Workforce crisis puts Government’s plans to expand ‘free childcare’ at risk
A new report published by the Early Education and Childcare Coalition and the University of Leeds warns that the governments planned expansion of funded childcare hours is at risk of not being delivered due to a workforce crisis.
The report, ‘Retention and return: delivering the expansion of early years entitlement in England’, reveals that 57 per cent of nursery staff are considering leaving the sector in the next 12 months, one likely reason being the recent changes to staff:child ratios. This comes at a crucial time as the Government prepares to roll out the ‘biggest expansion of childcare in history’ – 30 hours of ‘free childcare’ will be offered to eligible parents of nine-month-olds by 2025.
The research estimates that childcare places would need to increase by 6% to meet this demand, a figure that is considered a conservative estimate. In addition, researchers found that the ‘early years workforce would need to grow by 8 per cent to deliver the expansion of the 30 hours promised by the Government in the spring budget.

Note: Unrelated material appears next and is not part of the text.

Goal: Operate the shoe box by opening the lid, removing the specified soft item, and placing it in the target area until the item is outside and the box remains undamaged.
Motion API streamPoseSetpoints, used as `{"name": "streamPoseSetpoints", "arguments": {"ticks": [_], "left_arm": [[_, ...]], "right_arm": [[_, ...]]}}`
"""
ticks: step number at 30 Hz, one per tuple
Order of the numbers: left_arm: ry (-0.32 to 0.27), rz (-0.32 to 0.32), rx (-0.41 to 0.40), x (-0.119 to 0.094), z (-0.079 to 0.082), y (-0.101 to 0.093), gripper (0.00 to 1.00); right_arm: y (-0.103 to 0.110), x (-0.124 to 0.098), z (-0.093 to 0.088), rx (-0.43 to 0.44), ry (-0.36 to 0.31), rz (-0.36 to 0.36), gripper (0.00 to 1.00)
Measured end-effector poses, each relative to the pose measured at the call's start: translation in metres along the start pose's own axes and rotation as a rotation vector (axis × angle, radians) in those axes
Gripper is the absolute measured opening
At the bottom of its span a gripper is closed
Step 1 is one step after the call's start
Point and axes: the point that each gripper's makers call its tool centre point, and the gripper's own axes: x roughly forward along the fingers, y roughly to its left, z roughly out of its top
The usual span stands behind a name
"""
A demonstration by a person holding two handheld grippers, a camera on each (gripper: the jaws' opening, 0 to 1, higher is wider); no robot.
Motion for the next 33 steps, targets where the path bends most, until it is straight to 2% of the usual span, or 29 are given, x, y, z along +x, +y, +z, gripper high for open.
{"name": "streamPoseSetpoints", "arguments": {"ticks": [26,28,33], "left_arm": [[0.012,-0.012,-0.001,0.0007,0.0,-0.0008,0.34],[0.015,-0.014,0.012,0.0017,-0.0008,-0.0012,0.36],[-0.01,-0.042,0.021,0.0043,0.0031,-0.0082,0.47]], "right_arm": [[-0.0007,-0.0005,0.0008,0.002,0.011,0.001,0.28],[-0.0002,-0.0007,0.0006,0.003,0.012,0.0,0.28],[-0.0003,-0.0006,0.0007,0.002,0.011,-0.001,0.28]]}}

However, due to an inability to recruit and retain staff just 17% of early years providers said they are likely to increase the number of places they offer. The number of nurseries reporting average waiting times of almost six months for a place was 67%. The research further revealed that almost 50,000 additional staff could be needed in 2024 and again in 2025 to service existing demand and satisfy the additional entitlement.
As a member of the Coalition:
Purnima Tanuku OBE, Chief Executive of NDNA said: “NDNA has been warning of the growing workforce crisis for a number of years and we are now reaching a critical juncture as this research shows. If early education and care settings are to offer more funded places to children it’s clear the workforce needs to grow, but at the moment recruitment and retention remain the number one issue for providers. The numbers of professionals considering leaving our sector has to be a wake-up call for Ministers.

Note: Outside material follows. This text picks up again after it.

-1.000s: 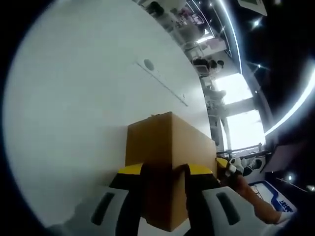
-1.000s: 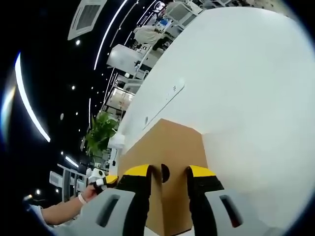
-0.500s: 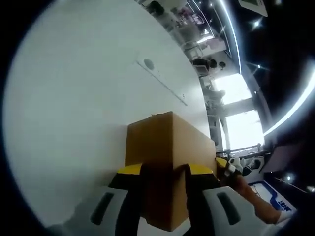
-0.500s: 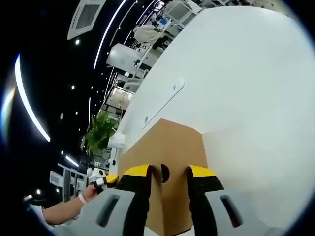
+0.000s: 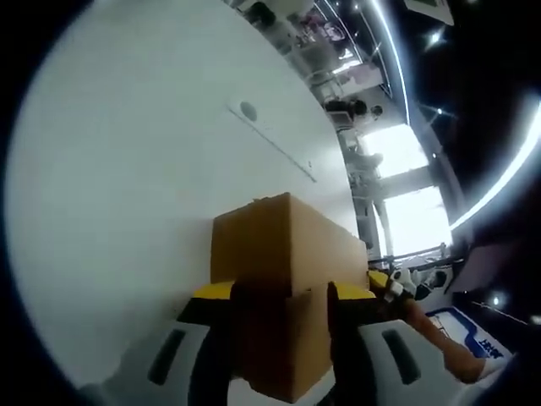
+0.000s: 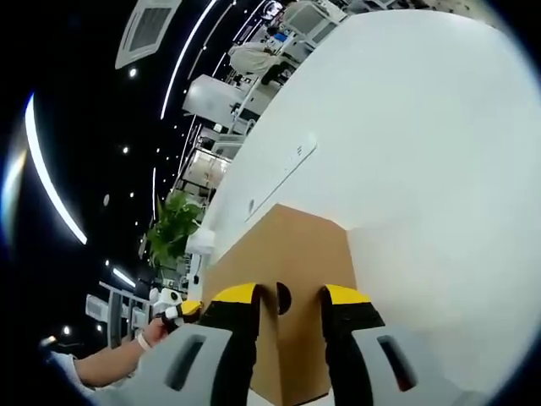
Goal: Operate the shoe box by opening the lid, removing the specified soft item, and placing it in the target area until the item is outside and the box remains undamaged.
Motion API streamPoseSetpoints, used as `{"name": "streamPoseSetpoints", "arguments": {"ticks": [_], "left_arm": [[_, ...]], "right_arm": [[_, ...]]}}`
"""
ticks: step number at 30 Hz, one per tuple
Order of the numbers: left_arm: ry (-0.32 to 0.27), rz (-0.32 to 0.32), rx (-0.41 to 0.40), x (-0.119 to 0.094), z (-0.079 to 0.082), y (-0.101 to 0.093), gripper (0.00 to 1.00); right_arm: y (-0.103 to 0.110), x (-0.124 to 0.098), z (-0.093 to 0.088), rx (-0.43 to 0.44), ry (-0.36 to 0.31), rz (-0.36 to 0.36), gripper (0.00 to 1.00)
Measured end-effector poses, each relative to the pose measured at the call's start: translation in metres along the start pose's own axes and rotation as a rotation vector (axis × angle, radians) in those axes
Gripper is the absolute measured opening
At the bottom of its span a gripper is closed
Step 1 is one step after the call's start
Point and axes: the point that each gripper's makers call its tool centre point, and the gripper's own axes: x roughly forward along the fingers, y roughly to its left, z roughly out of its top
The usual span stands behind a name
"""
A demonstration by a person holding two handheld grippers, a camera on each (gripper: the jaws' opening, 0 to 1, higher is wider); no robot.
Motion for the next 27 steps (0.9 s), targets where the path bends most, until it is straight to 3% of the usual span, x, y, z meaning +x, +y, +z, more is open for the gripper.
{"name": "streamPoseSetpoints", "arguments": {"ticks": [7,12,20,23,27], "left_arm": [[-0.008,0.005,0.058,-0.001,0.004,-0.008,0.62],[0.011,0.025,0.251,-0.01,0.002,-0.016,0.66],[-0.087,0.064,0.494,-0.028,0.021,-0.048,0.82],[-0.059,0.026,0.569,-0.032,0.012,-0.069,0.82],[-0.043,0.041,0.689,-0.042,0.007,-0.086,0.85]], "right_arm": [[-0.001,0.0,0.001,0.001,0.003,0.0,0.28],[-0.002,0.001,0.001,-0.007,0.009,0.004,0.28],[-0.001,0.001,0.0,0.0,0.02,0.01,0.28],[-0.001,0.001,0.0,-0.001,0.021,0.009,0.28],[0.0,0.0,-0.001,-0.003,0.022,0.011,0.28]]}}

“Our research with the sector showed that 75% of providers would need more staff to be able to increases their capacity but with high turnover this research shows the scale of the mountain that needs to be overcome. It is disappointing that the Government has not taken forward the Education Committee’s recommendation for a workforce strategy which was echoed by experts in NDNA’s Blueprint this year.
“Investment in the workforce through better funding rates and more training are urgent requirements but without a clear workforce strategy there is no direction, no plan and the Government’s policy will be undeliverable.”
The report detailed a number of short-term recommendations including:
- Increasing early years funding rates with the expectation that providers will use this to boost pay
- Reestablish a career development hub at the Department for Education
- Provide more on-site training to reduce the need to spend time away from a setting
- Ensure access to funded, universal, high-quality SEND training
- Develop a system for bank staff at Local Authority level which enables staff to take time out for training, with no negative implications for their setting
- Ensure the ‘Experts and Mentoring Scheme’ for childminders becomes a permanent programme
- Restart the Graduate-led Grant Scheme. Set a target to achieve a graduate led workforce by 2028
Sarah Ronan, Director of the Early Education and Childcare Coalition, commented: “Promising more free childcare without the infrastructure to deliver it is raising false hope among already struggling families. If the Government is to have any chance of delivering this expansion, it must listen to the people on the ground educating and caring for our children.Years of underfunding have left them underpaid, overworked and feeling disrespected. It doesn’t matter if it’s more free hours from this Government or wholesale reform from Labour, the fact is nothing will change for parents or children unless we have a well-paid and valued workforce.”